# Given records
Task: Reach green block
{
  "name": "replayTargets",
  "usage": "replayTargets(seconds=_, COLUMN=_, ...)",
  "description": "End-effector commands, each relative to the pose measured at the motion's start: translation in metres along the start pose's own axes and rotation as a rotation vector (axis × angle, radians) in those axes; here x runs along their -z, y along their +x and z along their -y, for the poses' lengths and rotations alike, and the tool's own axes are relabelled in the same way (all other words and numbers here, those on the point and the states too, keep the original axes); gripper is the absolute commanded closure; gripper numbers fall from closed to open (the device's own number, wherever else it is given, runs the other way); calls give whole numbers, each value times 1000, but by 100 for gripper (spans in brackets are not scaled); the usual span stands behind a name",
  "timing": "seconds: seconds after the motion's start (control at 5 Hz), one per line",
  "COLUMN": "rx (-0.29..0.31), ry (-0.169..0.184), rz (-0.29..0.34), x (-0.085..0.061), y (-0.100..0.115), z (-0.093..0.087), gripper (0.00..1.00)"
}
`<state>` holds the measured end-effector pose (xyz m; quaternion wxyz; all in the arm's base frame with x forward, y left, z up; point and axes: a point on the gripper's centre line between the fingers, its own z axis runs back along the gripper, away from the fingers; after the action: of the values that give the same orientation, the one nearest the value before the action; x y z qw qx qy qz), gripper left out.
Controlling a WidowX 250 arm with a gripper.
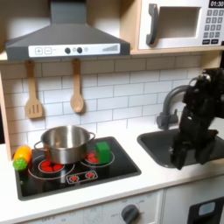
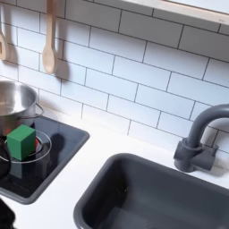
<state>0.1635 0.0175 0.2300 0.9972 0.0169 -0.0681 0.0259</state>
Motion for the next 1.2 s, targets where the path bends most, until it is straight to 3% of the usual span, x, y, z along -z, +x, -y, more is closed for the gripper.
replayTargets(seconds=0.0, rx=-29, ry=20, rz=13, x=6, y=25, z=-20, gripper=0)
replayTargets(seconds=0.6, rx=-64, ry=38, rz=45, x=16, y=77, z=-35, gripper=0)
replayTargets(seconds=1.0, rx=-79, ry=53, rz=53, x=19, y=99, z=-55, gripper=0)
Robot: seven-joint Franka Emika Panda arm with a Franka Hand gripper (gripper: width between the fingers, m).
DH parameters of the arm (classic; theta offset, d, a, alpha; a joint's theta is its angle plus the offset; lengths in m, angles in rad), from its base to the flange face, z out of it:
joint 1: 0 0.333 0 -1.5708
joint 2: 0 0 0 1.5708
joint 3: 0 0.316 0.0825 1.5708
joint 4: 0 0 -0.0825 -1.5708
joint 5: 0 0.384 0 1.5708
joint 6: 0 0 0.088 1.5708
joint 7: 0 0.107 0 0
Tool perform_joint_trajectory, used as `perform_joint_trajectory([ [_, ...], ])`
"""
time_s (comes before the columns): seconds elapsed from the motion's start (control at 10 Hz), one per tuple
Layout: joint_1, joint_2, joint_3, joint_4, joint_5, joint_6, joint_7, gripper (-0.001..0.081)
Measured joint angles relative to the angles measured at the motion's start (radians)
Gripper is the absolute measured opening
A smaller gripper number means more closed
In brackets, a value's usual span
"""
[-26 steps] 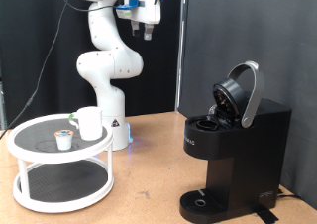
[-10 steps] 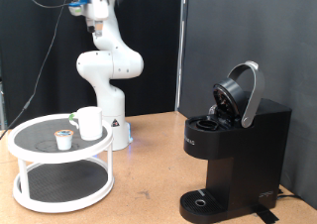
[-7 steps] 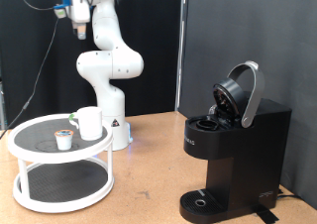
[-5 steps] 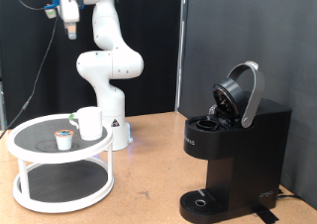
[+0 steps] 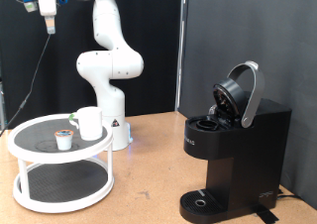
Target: Make a cup of coffee with the keurig machine
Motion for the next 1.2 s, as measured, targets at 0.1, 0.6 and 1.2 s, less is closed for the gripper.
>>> perform_joint_trajectory([
  [0.1, 0.000, 0.019, -0.003, 0.014, 0.000, -0.001, -0.018, 0.0808],
  [0.6, 0.005, 0.036, -0.007, 0.010, 0.009, -0.001, -0.058, 0.0808],
  [1.2, 0.034, 0.111, -0.015, -0.087, 0.006, 0.249, -0.238, 0.0808],
])
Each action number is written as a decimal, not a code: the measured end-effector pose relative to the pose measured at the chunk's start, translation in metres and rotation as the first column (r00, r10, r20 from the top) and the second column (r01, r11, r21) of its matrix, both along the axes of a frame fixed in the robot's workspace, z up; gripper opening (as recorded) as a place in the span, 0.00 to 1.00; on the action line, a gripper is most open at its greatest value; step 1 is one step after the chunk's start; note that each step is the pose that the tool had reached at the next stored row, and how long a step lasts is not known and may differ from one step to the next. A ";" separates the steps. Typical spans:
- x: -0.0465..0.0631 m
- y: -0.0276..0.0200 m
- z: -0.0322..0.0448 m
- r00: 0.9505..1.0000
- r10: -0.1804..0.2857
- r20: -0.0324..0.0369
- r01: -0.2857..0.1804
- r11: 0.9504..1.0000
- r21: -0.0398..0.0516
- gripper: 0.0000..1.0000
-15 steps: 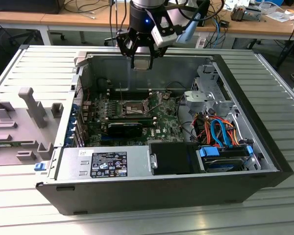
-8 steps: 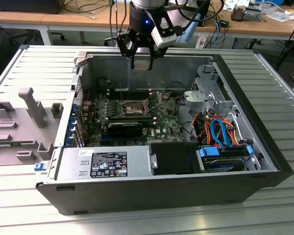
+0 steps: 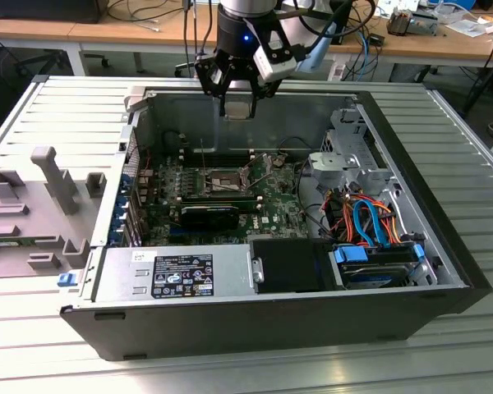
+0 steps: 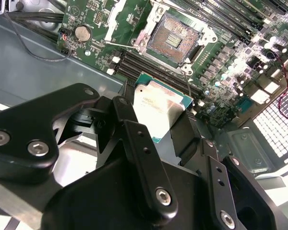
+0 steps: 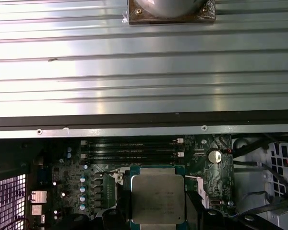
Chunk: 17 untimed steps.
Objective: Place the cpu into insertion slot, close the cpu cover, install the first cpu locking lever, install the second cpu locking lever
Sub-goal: 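Place the cpu into insertion slot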
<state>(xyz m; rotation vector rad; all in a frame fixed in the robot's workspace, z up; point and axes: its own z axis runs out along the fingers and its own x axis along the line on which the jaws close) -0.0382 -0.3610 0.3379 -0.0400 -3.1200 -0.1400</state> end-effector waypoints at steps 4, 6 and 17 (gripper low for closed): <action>0.000 -0.0003 -0.0006 1.000 0.000 0.000 0.000 1.000 0.000 0.54; 0.000 -0.0005 -0.0010 1.000 0.000 0.000 0.000 1.000 0.000 0.54; 0.000 -0.0015 -0.0027 1.000 0.000 0.000 0.000 1.000 0.000 0.54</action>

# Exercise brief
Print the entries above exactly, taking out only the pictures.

# Solution to the problem
Task: Reach green block
{
  "name": "replayTargets",
  "usage": "replayTargets(seconds=_, COLUMN=_, ...)",
  "description": "End-effector commands, each relative to the pose measured at the motion's start: translation in metres along the start pose's own axes and rotation as a rotation vector (axis × angle, radians) in those axes; here x runs along their -z, y along their +x and z along their -y, for the poses' lengths and rotations alike, and the tool's own axes are relabelled in the same way (all other words and numbers here, those on the point and the states too, keep the original axes); gripper is the absolute commanded closure; gripper numbers fall from closed to open (the device's own number, wherever else it is given, runs the other way); calls give whole numbers, each value times 1000, but by 100 for gripper (spans in brackets are not scaled); the usual span stands behind a name",
  "timing": "seconds: seconds after the motion's start (control at 5 Hz), one per line",
  "COLUMN": "rx (-0.29..0.31), ry (-0.169..0.184), rz (-0.29..0.34), x (-0.085..0.061), y (-0.100..0.115), z (-0.093..0.087), gripper (0.00..1.00)"
}
`<state>` holds the measured end-effector pose (xyz m; quaternion wxyz; all in the arm's base frame with x forward, y left, z up; point and axes: a point on the gripper's centre line between the fingers, its own z axis runs back along the gripper, away from the fingers; after the action: of the values that give the same orientation, the one nearest the value before the action; x y z qw qx qy qz), gripper left out.
Controlling a WidowX 250 arm with a gripper.
<state>0.1635 0.0175 0.2300 0.9972 0.0169 -0.0681 0.0259</state>
Motion for the next 1.2 s, targets where the path bends most, until it is straight to 3% of the usual span, x, y, z along -z, +x, -y, more is closed for the gripper.
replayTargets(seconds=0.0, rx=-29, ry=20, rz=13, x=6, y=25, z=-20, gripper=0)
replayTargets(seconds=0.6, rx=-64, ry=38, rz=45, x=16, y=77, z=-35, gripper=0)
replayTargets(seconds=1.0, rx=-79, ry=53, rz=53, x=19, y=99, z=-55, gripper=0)
Robot: seven-joint Franka Emika Panda arm with a Franka Hand gripper (gripper: width between the fingers, m).
DH parameters of the arm (classic; theta offset, d, a, alpha; a joint's theta is its angle plus the offset; lengths in m, angles in rad), from its base to the flange face, z out of it:
joint 1: 0 0.333 0 -1.5708
joint 2: 0 0 0 1.5708
joint 3: 0 0.316 0.0825 1.5708
joint 4: 0 0 -0.0825 -1.5708
joint 5: 0 0.384 0 1.5708
joint 6: 0 0 0.088 1.5708
joint 7: 0 0.107 0 0
Tool perform_joint_trajectory, used as `perform_joint_trajectory([ [_, ...], ])`
"""
time_s (comes before the columns): seconds elapsed from the motion's start (control at 10 Hz), one per tuple
Layout: joint_1, joint_2, joint_3, joint_4, joint_5, joint_6, joint_7, gripper (-0.001..0.081)
Measured joint angles relative to the angles measured at the motion's start (radians)
Gripper is the absolute measured opening
A smaller gripper number means more closed
In brackets, a value's usual span
"""
[-26 steps] 
[-10 steps] 
[-7 steps] 
[-5 steps] 
[+0 steps] 
Target: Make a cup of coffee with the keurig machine
Motion for the next 1.2 s, as measured, targets at 0.1, 0.6 and 1.2 s, less is closed for the gripper.
>>> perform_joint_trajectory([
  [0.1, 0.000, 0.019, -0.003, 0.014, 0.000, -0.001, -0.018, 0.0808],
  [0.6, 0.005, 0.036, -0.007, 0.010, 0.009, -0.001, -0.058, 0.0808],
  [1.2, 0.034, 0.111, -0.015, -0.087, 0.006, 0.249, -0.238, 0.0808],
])
Each action number is written as a decimal, not a code: the measured end-effector pose relative to the pose measured at the chunk's start, translation in metres and rotation as the first column (r00, r10, r20 from the top) and the second column (r01, r11, r21) of its matrix, both along the axes of a frame fixed in the robot's workspace, z up; gripper opening (as recorded) as a place in the span, 0.00 to 1.00; on the action line, a gripper is most open at its greatest value; step 1 is one step after the chunk's start; note that each step is the pose that the tool had reached at the next stored row, and how long a step lasts is not known and may differ from one step to the next. A ";" separates the steps. Typical spans:
- x: -0.0465..0.0631 m
- y: -0.0276..0.0200 m
- z: -0.0322..0.0448 m
- r00: 0.9505..1.0000
- r10: -0.1804..0.2857
- r20: -0.0324..0.0369
- r01: -0.2857..0.1804
- r11: 0.9504..1.0000
- r21: -0.0398..0.0516
- gripper: 0.0000..1.0000
-15 steps: 
-8 steps: 
+0 steps: 
+0 steps: 
+0 steps: 
Chunk: 17 untimed steps.
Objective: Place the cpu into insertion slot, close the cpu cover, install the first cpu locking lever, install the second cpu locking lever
Sub-goal: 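Place the cpu into insertion slot
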<state>(xyz m; rotation vector rad; all in a frame fixed in the robot's workspace, z up; point and axes: its own z axis runs out along the fingers and its own x axis along the line on which the jaws close) -0.0382 -0.3610 0.3379 -0.0400 -3.1200 -0.1400</state> end-effector waypoints at steps 4, 6 and 17 (gripper low for closed): <action>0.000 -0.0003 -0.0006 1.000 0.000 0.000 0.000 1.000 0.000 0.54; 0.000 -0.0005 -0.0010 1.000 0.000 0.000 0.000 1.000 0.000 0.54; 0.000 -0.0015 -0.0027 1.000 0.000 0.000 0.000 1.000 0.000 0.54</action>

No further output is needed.